Energy Secretary Angelo Reyes is meeting with officials of Bureau of Customs and Bureau of Internal Revenue (BIR) a day before the expiration of a temporary restraining order (TRO) stopping the seizure of Shell’s imports.
Reyes had said that the government is trying to resolve the tax issue to avert a disruption in the supply of petroleum products. Shell accounts for about 30 percent of the supply in the market.
“We are trying to solve this at the level of the Department of Finance (DOF) and the DOE,” he said. BOC is a revenue collection agency of DOF.
The House ways and means committee and some big business groups have supported Shell’s claim that it should not be levied excise taxes on its importations of catalytic cracked gasoline (CCG) and light catalytic cracked gasoline (LCCG).
A report signed by 38 congressmen and released last Jan. 27 considered the BIR ruling as “a naked, arbitrary, and whimsical abuse of administrative power by the commissioner of Internal Revenue and a usurpation of the power to tax solely vested in Congress by the Constitution.”
The ways and means committee, chaired by Rep. Exequiel B. Javier, is responsible for initiating all tax laws. It based its report on hearings that it conducted last year.
BIR Commissioner Joel Tan Torres issued the controversial ruling imposing excise taxes on CCG and LCCG imported by Shell after the Bureau of Customs (BOC) slapped Shell with a P7.3-billion deficiency tax assessment on said importations despite prior BIR rulings to the contrary.
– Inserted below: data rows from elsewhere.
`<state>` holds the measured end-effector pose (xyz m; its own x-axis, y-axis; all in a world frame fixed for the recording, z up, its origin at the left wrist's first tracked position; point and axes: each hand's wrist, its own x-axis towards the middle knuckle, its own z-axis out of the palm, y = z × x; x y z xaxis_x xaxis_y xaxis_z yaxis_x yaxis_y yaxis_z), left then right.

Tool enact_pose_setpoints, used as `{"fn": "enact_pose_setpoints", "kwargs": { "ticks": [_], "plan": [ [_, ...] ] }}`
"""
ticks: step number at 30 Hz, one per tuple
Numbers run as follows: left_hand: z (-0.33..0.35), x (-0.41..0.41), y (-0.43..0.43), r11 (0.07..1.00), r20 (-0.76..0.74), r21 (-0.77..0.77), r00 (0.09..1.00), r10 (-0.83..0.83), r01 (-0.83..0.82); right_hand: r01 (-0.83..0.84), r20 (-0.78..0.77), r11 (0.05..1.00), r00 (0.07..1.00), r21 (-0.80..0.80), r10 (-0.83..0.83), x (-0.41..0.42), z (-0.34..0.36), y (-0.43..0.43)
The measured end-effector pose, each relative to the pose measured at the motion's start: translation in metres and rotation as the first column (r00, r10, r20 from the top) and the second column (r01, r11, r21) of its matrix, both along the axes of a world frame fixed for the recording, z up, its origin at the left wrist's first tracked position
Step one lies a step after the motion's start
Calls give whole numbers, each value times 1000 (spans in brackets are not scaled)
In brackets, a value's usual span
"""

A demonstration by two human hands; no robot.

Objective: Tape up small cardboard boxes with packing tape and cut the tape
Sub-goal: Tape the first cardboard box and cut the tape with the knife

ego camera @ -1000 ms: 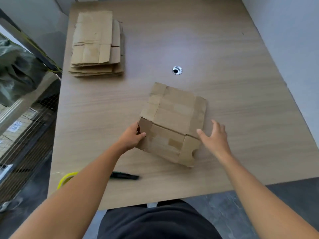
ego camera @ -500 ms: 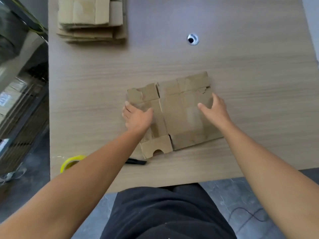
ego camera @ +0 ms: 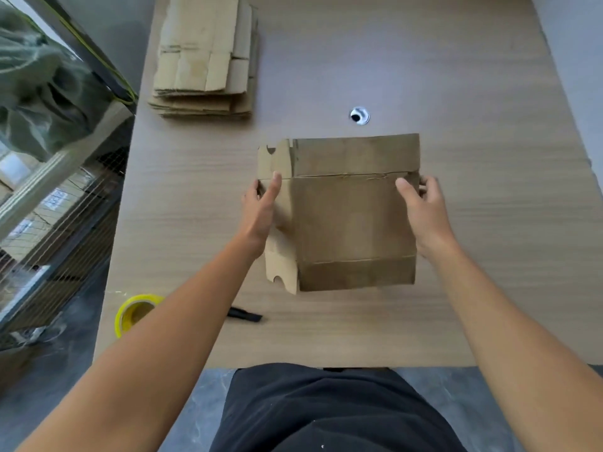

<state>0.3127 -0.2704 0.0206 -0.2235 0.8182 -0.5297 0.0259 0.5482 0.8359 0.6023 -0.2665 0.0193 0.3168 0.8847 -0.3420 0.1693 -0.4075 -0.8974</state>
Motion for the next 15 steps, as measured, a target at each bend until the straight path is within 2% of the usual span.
{"fn": "enact_pose_setpoints", "kwargs": {
  "ticks": [3,5,7,11,13,15],
  "plan": [
    [23,12,-7,992,201,127,979,-12,-14,-69,-101,990,992,123,81,-1,34,0],
    [37,15,-14,990,358,141,933,-22,-30,-120,-200,980,968,161,151,-2,50,-3],
    [51,10,-23,986,460,161,887,-42,-36,-161,-209,964,956,213,206,1,60,-9],
    [59,-1,-41,962,442,274,890,-115,-12,-236,-201,921,931,311,306,6,63,-26],
    [58,2,-51,956,461,294,878,-128,-15,-325,-146,883,909,340,390,6,56,-37],
    [63,9,-55,956,471,288,877,-90,-56,-368,-177,847,871,384,459,4,49,-48]
  ]
}}
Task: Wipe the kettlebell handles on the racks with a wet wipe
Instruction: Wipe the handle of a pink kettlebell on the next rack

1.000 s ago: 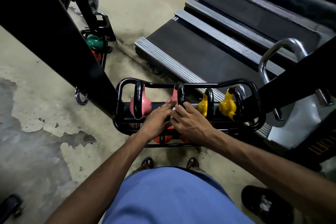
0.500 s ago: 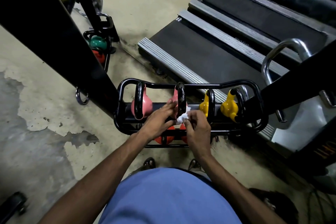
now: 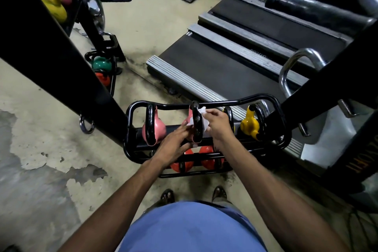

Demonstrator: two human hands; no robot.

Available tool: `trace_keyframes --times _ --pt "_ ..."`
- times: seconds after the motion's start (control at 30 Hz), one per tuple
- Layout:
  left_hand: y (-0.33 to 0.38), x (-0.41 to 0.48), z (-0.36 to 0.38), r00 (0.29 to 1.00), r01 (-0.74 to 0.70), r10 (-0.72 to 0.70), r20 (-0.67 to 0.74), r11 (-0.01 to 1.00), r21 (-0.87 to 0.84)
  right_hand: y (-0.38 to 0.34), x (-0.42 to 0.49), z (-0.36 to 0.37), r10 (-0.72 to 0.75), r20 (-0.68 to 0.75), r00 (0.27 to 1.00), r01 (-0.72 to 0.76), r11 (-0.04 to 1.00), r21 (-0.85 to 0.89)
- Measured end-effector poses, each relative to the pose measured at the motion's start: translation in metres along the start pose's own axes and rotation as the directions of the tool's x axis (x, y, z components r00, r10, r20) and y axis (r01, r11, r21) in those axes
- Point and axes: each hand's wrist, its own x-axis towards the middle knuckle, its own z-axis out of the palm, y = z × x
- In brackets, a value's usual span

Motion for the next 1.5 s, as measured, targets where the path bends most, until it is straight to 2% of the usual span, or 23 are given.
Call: trace_keyframes --times 0.07,0.1,0.17,0.2,0.23,0.27,0.3,0.33,0.4,0.5,0.63,0.7,0.77,0.8,0.87,0.9,0.97,1.07,1.1,1.23,1.33,1.43,1.5 --pt "-0.003 -0.001 0.001 1.0 -0.003 0.003 0.003 1.0 0.011 0.006 -0.013 -0.001 -0.258 0.001 0.966 0.251 0.937 -0.242" --pt "-0.005 -0.002 0.002 1.0 -0.01 0.01 -0.001 1.0 0.017 0.012 -0.02 -0.005 -0.451 0.047 0.891 0.431 0.809 -0.4" --pt "-0.004 -0.003 0.003 1.0 -0.019 0.019 -0.007 1.0 0.014 0.024 -0.033 -0.015 -0.716 0.299 0.631 0.706 0.369 -0.605" --pt "-0.004 -0.002 0.002 1.0 -0.023 0.023 -0.01 1.0 0.013 0.031 -0.036 -0.021 -0.721 0.49 0.491 0.778 0.109 -0.619" --pt "-0.004 -0.001 0.002 1.0 -0.027 0.027 -0.013 1.0 0.014 0.04 -0.035 -0.026 -0.645 0.667 0.372 0.803 -0.137 -0.58" --pt "-0.004 0.0 0.001 1.0 -0.024 0.024 -0.016 1.0 0.019 0.045 -0.032 -0.031 -0.524 0.798 0.299 0.79 -0.333 -0.515" --pt "-0.003 0.0 0.001 1.0 -0.01 0.011 -0.01 1.0 0.025 0.046 -0.028 -0.033 -0.406 0.873 0.271 0.767 -0.457 -0.451" --pt "-0.003 0.0 0.001 1.0 0.005 -0.005 -0.002 0.999 0.033 0.044 -0.024 -0.033 -0.313 0.911 0.268 0.751 -0.524 -0.401" --pt "-0.002 -0.001 0.002 1.0 0.027 -0.028 0.003 0.999 0.027 0.034 -0.013 -0.026 -0.213 0.932 0.293 0.744 -0.562 -0.363" --pt "0.004 -0.003 0.0 0.996 0.085 -0.087 -0.027 0.995 -0.05 0.015 0.002 -0.01 -0.211 0.917 0.338 0.751 -0.527 -0.398" --pt "0.004 0.002 0.0 0.979 0.2 -0.202 -0.04 0.979 -0.045 0.0 0.013 0.003 -0.256 0.873 0.416 0.727 -0.484 -0.488" --pt "0.005 0.002 0.007 0.963 0.252 -0.269 -0.005 0.912 -0.324 -0.009 0.015 0.007 -0.35 0.841 0.412 0.704 -0.464 -0.538" --pt "0.006 0.001 0.012 0.965 0.231 -0.263 -0.016 0.874 -0.427 -0.016 0.017 0.007 -0.464 0.781 0.418 0.679 -0.412 -0.608" --pt "0.004 -0.001 0.01 0.975 0.2 -0.224 -0.015 0.899 -0.39 -0.016 0.017 0.006 -0.52 0.738 0.429 0.663 -0.374 -0.649" --pt "-0.004 -0.001 0.007 0.993 0.105 -0.111 -0.026 0.981 -0.165 -0.011 0.015 0.003 -0.633 0.602 0.487 0.641 -0.209 -0.738" --pt "-0.005 -0.001 0.004 0.998 0.057 -0.057 -0.015 0.997 -0.042 -0.006 0.012 0.001 -0.676 0.502 0.539 0.633 -0.068 -0.771" --pt "-0.008 0.0 0.003 1.0 -0.003 0.003 0.005 1.0 0.006 0.005 0.0 -0.002 -0.703 0.286 0.652 0.602 0.25 -0.759" --pt "-0.007 -0.001 0.003 0.999 -0.033 0.033 -0.01 0.999 -0.009 0.027 -0.027 -0.007 -0.57 0.007 0.822 0.459 0.655 -0.6" --pt "-0.006 -0.001 0.002 0.999 -0.04 0.04 -0.015 0.999 -0.002 0.035 -0.036 -0.008 -0.497 -0.041 0.867 0.404 0.748 -0.527" --pt "-0.003 -0.001 0.001 1.0 -0.025 0.025 -0.006 1.0 0.018 0.037 -0.032 -0.003 -0.298 -0.108 0.948 0.262 0.929 -0.263" --pt "0.003 -0.002 0.002 1.0 0.012 -0.012 0.011 1.0 -0.02 0.014 0.0 0.004 -0.15 -0.104 0.983 0.143 0.988 -0.065" --pt "0.008 -0.004 0.004 0.999 0.044 -0.043 0.021 0.998 -0.043 0.009 0.0 0.003 -0.119 -0.081 0.99 0.117 0.993 -0.022" --pt "0.011 -0.005 0.003 0.999 0.044 -0.042 0.018 0.997 -0.062 0.015 -0.022 -0.005 -0.189 -0.039 0.981 0.183 0.976 -0.119"
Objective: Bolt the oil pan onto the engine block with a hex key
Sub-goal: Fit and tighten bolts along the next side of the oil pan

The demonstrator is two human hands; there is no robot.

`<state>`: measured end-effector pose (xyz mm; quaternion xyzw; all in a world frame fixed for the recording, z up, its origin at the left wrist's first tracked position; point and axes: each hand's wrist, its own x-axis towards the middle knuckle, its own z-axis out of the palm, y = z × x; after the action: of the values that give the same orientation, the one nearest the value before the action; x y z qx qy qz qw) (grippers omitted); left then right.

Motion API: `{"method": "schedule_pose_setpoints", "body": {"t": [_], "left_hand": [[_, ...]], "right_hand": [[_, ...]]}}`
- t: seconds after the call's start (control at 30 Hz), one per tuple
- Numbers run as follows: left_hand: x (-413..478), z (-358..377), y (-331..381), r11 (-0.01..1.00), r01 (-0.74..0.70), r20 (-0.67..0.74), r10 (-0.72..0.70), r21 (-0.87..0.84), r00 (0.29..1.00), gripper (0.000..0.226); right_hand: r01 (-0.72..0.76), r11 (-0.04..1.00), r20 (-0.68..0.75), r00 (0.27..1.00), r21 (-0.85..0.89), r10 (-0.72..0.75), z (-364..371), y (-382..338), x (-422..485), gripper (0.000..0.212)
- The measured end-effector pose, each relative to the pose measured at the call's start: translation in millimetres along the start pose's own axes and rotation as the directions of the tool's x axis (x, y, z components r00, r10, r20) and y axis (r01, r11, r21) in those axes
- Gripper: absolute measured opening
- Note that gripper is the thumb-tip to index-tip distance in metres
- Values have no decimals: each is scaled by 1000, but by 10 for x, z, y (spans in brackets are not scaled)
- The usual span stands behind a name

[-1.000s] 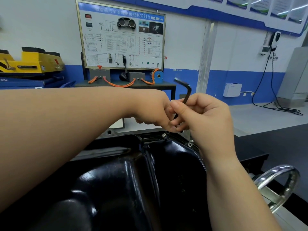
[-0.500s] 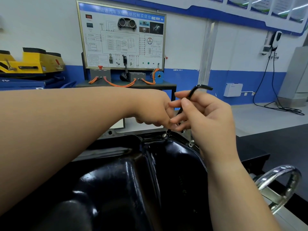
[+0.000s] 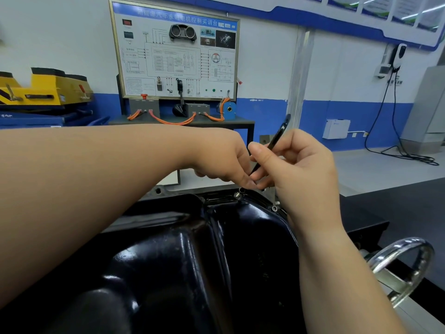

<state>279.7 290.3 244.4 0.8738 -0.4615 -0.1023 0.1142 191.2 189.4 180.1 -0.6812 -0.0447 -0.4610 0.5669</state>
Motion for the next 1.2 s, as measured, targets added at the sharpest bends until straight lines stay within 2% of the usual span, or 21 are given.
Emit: {"method": "schedule_pose_setpoints", "body": {"t": [0.13, 0.23, 0.5, 0.87, 0.97, 1.1, 1.2], "left_hand": [[-10, 12, 7, 999, -32, 13, 32, -11, 999, 29], [-17, 5, 16, 999, -46, 25, 46, -7, 999, 29], [-11, 7, 15, 1000, -18, 9, 18, -3, 1000, 47], [-13, 18, 16, 999, -43, 37, 44, -9, 998, 26], [-11, 2, 2, 999, -30, 30, 30, -10, 999, 33], [4, -6, -22, 999, -18, 36, 19, -28, 999, 43], [12, 1, -24, 1000, -12, 43, 13, -27, 999, 47]], "right_hand": [[-38, 998, 7, 999, 40, 37, 17, -5, -6, 20], [-37, 998, 25, 999, 52, 36, 26, -26, -20, 8], [-2, 999, 39, 999, 43, 1, 27, -75, -38, 22], [-7, 998, -9, 1000, 64, 7, 43, -40, -26, 17], [-30, 994, 36, 999, 109, 26, 41, -53, -40, 7], [-6, 998, 68, 998, 65, 2, 45, -66, -42, 24], [16, 998, 63, 998, 56, -20, 53, -64, -40, 26]]}}
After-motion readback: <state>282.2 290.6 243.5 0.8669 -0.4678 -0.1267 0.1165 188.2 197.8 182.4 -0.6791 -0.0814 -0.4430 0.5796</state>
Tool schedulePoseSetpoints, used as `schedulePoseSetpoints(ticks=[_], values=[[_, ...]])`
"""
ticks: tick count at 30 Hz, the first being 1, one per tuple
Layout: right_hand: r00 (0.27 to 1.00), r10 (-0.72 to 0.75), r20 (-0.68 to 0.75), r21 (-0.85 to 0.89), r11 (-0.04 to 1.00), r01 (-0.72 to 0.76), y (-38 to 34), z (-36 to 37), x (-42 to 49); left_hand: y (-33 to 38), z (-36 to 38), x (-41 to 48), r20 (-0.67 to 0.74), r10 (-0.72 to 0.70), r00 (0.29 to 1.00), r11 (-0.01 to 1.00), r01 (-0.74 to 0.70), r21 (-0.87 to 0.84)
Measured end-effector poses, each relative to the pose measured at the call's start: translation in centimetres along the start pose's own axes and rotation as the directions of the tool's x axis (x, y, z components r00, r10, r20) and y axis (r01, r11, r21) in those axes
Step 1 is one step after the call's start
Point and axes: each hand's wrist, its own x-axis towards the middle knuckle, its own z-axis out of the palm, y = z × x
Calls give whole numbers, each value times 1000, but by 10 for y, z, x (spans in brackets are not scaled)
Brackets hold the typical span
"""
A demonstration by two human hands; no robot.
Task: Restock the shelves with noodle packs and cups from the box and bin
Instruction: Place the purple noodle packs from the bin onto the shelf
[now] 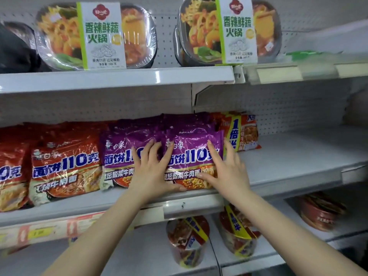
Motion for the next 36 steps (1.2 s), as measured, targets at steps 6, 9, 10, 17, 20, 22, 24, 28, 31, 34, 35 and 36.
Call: schedulePoseSetpoints(ticks=[6, 9, 10, 17, 20, 22, 24, 28, 31, 34, 35, 36], values=[[997, 20, 78, -7, 1000, -20, 7, 9, 4, 2, -6, 7, 49, 14, 999, 996, -18, 83], [996, 13, 90, -4, 1000, -13, 8, 8, 3, 6, -14, 7, 77, 8, 997, 991, -19, 136], [997, 10, 83, 5, 1000, -10, 9, 7, 1, 8, -16, 6, 74, 12, 997, 992, -21, 121], [999, 19, -37, -6, 1000, -20, 36, -8, -47, 45, -37, -19, -89, 126, 988, 981, -138, -135], [999, 43, -21, -74, 996, -45, 61, -9, -82, 80, -41, -39, -176, 254, 951, 927, -291, -237], [996, 83, -6, -78, 993, -84, 74, -9, -102, 98, -37, -51, -247, 342, 907, 880, -401, -254], [989, 150, 5, -88, 985, -149, 89, -8, -126, 121, -26, -60, -273, 414, 869, 828, -484, -283], [958, 282, 47, -87, 957, -277, 117, -1, -182, 168, 8, -79, -272, 517, 811, 695, -584, -420], [925, 368, 90, -119, 926, -357, 134, 6, -225, 199, 44, -98, -191, 569, 800, 639, -576, -509], [858, 492, 146, -129, 870, -477, 145, 18, -268, 221, 83, -125, -41, 572, 819, 628, -469, -621], [822, 539, 183, -123, 842, -525, 147, 23, -283, 227, 98, -135, 31, 562, 827, 642, -412, -647], [775, 589, 230, -126, 808, -576, 148, 32, -299, 230, 112, -148, 120, 545, 830, 660, -336, -672]])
Business groups expressed concern over the sudden change in the rules.
Before the reversal, the BIR has consistently ruled since 2004 that CCG and LCCG are “not finished gasoline products intended for use by end consumers” and are not subject to excise tax upon importation.
The ways and means committee found that the Tan Torres ruling “is arbitrary as it lacks factual and legal basis.”
It further stated that “a closer analysis of the [Tan] Torres ruling clearly discloses that it is a very strained interpretation of the excise tax provisions of the [National Internal Revenue Code] NIRC which results in absurdity.”
The report pointed out that the DOE, “which is the primary agency in the implementation and enforcement of laws relating to petroleum products,” had ruled that “the importation of LCCG and CCG as raw materials on blending components in the production or processing of gasoline in its finished form should not be subject to excise tax.”